Comment en sommes-nous arrivés là ? Dans un texte très percutant publié récemment sur nos plateformes, Céline Lamy, pédopsychiatre et instigatrice du collectif L’enfance n’est pas une maladie, avance l’hypothèse que cette situation tragique est la conséquence de tous les liens qui se délitent. « Nous sommes dans une réelle “crise de lien” qui est triple : coupure du lien en soi, coupure du lien à l’autre et coupure du lien à la nature. Et l’enfant n’y échappe pas », évalue-t-elle. Pour l’experte, ce déracinement s’illustre par le fait que nous voilà réduits trop souvent à stationner les enfants dans un sous-sol, armés de leurs écrans, coupés du monde réel, destinés à ne pas déranger ni nuire. Le fait que 1000 tout-petits appellent les services de Tel-jeunes ne parle pas que de leur souffrance, mais aussi de notre « aveuglement d’adulte ». C’est un constat auquel il faut s’attarder de toute urgence.
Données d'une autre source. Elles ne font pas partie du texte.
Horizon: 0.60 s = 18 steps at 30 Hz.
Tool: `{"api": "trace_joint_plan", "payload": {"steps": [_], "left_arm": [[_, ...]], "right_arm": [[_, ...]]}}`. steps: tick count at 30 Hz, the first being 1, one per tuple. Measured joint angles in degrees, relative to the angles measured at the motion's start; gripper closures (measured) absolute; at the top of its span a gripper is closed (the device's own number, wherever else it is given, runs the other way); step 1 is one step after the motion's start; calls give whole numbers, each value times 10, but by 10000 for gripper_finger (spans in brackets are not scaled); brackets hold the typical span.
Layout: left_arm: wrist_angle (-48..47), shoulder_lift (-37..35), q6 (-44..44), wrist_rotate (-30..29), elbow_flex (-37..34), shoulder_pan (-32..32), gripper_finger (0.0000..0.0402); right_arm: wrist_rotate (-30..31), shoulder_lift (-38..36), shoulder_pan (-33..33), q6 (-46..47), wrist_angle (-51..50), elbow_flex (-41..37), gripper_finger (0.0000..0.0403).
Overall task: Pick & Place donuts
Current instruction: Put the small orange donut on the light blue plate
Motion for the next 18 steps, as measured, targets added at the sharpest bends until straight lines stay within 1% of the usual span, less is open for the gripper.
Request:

Mais pour les parents en crise, où frapper ? L’école devrait constituer un repaire naturel. Or, selon les données fournies par le ministère de l’Éducation dans son tableau de bord, il manquerait 15 % de psychologues scolaires sur les 1135 postes que le réseau devrait compter pour effectuer une intervention précoce. La pénurie de personnel frappant le milieu scolaire ajoute à l’aspect criant du problème de santé mentale chez les enfants du primaire. Les ressources professionnelles qui peuvent réellement changer des choses dans la vie de ces petits (et de leur famille) en offrant des outils pour sortir de l’état d’anxiété et de dépression ne sont pas au rendez-vous : psychoéducateurs, psychologues scolaires et orthopédagogues sont en nombre insuffisant.

Dans leurs premiers rapports dévoilés récemment dans La Presse, les Protecteurs régionaux de l’élève ont noté au cours d’une première année d’exercice qu’un des secteurs où les plaintes avaient été les plus nombreuses concerne les réductions de services aux élèves, faute de ressources. Alors que ce précieux personnel devrait agir en prévention, avant que l’aspect culminant de la crise ne se présente, le voilà contraint d’intervenir dans les cas les plus urgents. Les échos venus du terrain et montrant la détresse des plus petits nous parlent des failles de nos services d’aide aux plus vulnérables et de l’urgence d’agir pour une société future en santé.

Ce texte fait partie de notre section Opinion. Il s’agit d’un éditorial et, à ce titre, il reflète les valeurs et la position du Devoir telles que définies par son directeur en collégialité avec l’équipe éditoriale.